ASKING THE RHETORICAL QUESTION: "IS ECSTASY COMFORTABLE?"

 

 

Now, there was one pair of lovers who had just met and were melting in the throes of the first deep blushes of romance and marriage. The world was an exciting place and all things in it new and unfamiliar, including the lovers' bodies to each other's. They worked themselves to such high pitches of ecstasy trying to achieve ecstasy that ecstasy became no less then excruciating. They loved, gazed, smiling, into each others eyes, brimming with sparkles, watery with heat, frothing with pleasure, and waited for the day when their love would stop consuming them, setting them afire, burning them to happy cinders. They labored for the day when their bodies would know each other's so well that their ecstasy would no longer be excruciating, but comfortable.

 

     Now, there was another pair of lovers who had known each other for years. They were cooling in the last throes of romance. The world was a complacent place, and all things in it old and familiar, including the lovers' bodies to each other's. They no longer worked themselves to high pitches of ecstasy trying to achieve ecstasy. They were satisfied easily with the old married taste of each other's pleasure which became daily less pleasurable as it became sure of its own being.  They loved, gazed understandingly into each others' eyes, glowing with embers of a fire nearly done, glowing with the last vestiges of happy cinders, and waited for the day when they would part from each other and remember their ecstasy so well as to relive it with renewed excruciation.



 

 


 

 




THE POOR SUCKER AND THE BAT OUT OF HELL

 

                             Luncatics, lover and poets

                             are of imagination all compact....

                                      [William Shakespeare]

 

     When we are adolescents, I now understand, the body turns anxiously to the flesh--rushing and rolling sprays of wind. Hopes ooze between our damp fingers, concoct heat, search for the zone and come anxiously together with the breath sweetly askew. My boyhood friend, Antonio, spent a good deal of his adolescence literally trying to suck himself off. When I look at the cat chewing his tail, I think of Antonio.

     "Three little words: I love you!" I'd sing a popular love song, changing the lyrics to tease Antonio. "Three little words. Go suck yourself!"

     "Yourself is not a little word, Jerk-off!" Antonio would snarl back indignantly.  Antonio confided to me how he'd tried unsuccessfully to twist himself into a pretzel the way a Yogi might. He was never quite able to reach his goal with his lips as he told it, but he tried many times, bending and working to get his body round and around. He read reams of Yogic philosophies.  One day, he even showed up in school holding his head to one side with a very stiff neck.
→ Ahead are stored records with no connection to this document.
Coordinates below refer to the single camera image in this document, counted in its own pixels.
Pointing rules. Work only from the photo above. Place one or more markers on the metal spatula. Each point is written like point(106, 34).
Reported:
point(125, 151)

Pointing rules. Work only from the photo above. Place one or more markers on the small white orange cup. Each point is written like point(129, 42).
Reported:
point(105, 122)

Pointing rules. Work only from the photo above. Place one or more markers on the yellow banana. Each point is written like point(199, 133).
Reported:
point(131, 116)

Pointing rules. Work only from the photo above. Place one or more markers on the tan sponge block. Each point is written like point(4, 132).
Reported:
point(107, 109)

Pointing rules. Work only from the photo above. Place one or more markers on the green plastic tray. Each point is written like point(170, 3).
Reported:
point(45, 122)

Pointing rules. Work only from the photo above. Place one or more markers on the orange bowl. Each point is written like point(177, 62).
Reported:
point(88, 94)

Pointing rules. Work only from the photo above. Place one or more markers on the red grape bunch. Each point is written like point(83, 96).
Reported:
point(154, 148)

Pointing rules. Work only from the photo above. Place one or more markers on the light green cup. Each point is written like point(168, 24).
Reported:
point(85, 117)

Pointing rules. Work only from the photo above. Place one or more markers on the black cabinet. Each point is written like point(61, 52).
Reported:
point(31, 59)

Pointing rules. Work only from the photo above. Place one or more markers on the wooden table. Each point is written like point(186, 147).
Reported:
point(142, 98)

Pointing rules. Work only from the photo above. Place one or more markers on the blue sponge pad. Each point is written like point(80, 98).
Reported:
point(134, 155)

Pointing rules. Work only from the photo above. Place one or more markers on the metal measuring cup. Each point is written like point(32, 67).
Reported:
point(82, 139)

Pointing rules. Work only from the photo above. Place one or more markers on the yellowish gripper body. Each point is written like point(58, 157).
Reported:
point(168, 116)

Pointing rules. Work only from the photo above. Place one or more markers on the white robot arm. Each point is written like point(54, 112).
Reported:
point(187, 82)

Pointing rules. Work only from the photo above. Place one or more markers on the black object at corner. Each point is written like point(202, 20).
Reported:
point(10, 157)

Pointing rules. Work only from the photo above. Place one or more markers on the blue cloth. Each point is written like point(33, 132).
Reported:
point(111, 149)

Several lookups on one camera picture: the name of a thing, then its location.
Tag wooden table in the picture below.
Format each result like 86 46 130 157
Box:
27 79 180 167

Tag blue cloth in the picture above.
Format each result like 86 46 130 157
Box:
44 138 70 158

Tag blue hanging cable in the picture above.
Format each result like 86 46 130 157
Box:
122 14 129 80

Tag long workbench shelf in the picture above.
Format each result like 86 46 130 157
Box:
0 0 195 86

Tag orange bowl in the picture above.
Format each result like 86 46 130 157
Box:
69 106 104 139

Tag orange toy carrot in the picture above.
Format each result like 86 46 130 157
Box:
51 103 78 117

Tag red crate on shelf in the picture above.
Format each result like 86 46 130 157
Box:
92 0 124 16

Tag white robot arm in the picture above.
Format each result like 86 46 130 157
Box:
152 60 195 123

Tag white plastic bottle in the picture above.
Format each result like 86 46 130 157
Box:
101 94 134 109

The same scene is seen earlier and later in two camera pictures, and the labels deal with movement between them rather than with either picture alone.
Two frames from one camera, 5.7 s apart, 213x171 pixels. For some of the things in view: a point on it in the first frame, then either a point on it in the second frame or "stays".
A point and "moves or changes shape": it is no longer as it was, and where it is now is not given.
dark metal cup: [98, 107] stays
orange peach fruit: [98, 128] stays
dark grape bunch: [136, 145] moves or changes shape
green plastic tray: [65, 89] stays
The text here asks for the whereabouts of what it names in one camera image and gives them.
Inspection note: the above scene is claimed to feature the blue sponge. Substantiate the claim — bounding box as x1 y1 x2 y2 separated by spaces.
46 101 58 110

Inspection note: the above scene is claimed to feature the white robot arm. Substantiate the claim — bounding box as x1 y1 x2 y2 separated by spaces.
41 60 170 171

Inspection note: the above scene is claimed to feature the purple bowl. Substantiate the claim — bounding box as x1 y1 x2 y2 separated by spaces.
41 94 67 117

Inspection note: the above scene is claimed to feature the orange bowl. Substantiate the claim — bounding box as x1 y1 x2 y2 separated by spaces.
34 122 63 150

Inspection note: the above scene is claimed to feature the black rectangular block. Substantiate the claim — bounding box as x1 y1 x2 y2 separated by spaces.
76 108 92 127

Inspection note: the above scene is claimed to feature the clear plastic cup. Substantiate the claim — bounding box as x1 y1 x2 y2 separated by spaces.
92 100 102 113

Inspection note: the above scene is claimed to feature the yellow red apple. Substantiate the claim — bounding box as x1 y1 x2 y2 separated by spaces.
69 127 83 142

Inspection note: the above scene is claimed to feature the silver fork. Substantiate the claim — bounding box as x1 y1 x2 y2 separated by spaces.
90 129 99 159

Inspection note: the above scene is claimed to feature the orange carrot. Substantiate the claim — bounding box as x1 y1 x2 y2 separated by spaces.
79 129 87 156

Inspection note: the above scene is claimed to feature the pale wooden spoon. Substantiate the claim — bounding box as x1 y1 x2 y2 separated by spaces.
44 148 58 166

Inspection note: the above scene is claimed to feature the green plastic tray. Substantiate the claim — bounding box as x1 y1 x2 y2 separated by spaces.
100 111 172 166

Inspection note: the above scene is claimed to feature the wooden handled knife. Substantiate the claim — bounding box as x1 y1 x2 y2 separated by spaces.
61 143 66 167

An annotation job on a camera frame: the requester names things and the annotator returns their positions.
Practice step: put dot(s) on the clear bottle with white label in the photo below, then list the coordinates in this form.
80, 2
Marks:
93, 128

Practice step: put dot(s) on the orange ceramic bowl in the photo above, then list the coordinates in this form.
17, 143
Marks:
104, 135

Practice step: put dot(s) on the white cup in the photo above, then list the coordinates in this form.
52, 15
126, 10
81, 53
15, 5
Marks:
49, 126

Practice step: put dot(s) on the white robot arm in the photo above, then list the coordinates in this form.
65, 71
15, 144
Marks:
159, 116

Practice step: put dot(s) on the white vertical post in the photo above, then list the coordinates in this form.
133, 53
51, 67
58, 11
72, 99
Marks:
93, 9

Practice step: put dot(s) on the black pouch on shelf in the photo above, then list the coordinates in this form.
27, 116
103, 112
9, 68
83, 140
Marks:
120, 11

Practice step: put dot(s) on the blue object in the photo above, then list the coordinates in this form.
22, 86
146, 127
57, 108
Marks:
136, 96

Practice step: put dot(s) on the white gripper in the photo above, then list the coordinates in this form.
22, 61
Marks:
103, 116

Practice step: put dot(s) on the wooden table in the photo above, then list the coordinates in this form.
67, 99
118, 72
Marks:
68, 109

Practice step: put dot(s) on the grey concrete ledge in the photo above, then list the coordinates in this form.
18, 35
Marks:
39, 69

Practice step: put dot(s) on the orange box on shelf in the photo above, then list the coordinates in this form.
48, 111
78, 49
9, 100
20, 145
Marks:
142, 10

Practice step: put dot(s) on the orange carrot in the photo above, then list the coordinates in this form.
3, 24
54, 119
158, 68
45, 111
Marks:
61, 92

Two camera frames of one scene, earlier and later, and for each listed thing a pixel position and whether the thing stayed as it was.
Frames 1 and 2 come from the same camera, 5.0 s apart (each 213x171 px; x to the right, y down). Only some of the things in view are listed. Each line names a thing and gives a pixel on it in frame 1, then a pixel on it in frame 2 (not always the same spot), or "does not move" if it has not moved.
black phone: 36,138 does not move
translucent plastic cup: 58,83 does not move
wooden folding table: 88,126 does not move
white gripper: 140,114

     Pretty Boy, the class Romeo, was different. He could get all the girls giggling like a pack of hens, pecking around him, teasing him as he teased them, but Antonio was shy with girls.

     "That jerk-off beats his meat every night, I betcha!" Antonio complained of Pretty Boy. Antonio was very good looking and built like a weight lifter. Many girls did their best to loosen him up, but nothing worked. Whenever the girls tried to talk with Antonio, he'd run and hide his head in some wild, romantic love poetry.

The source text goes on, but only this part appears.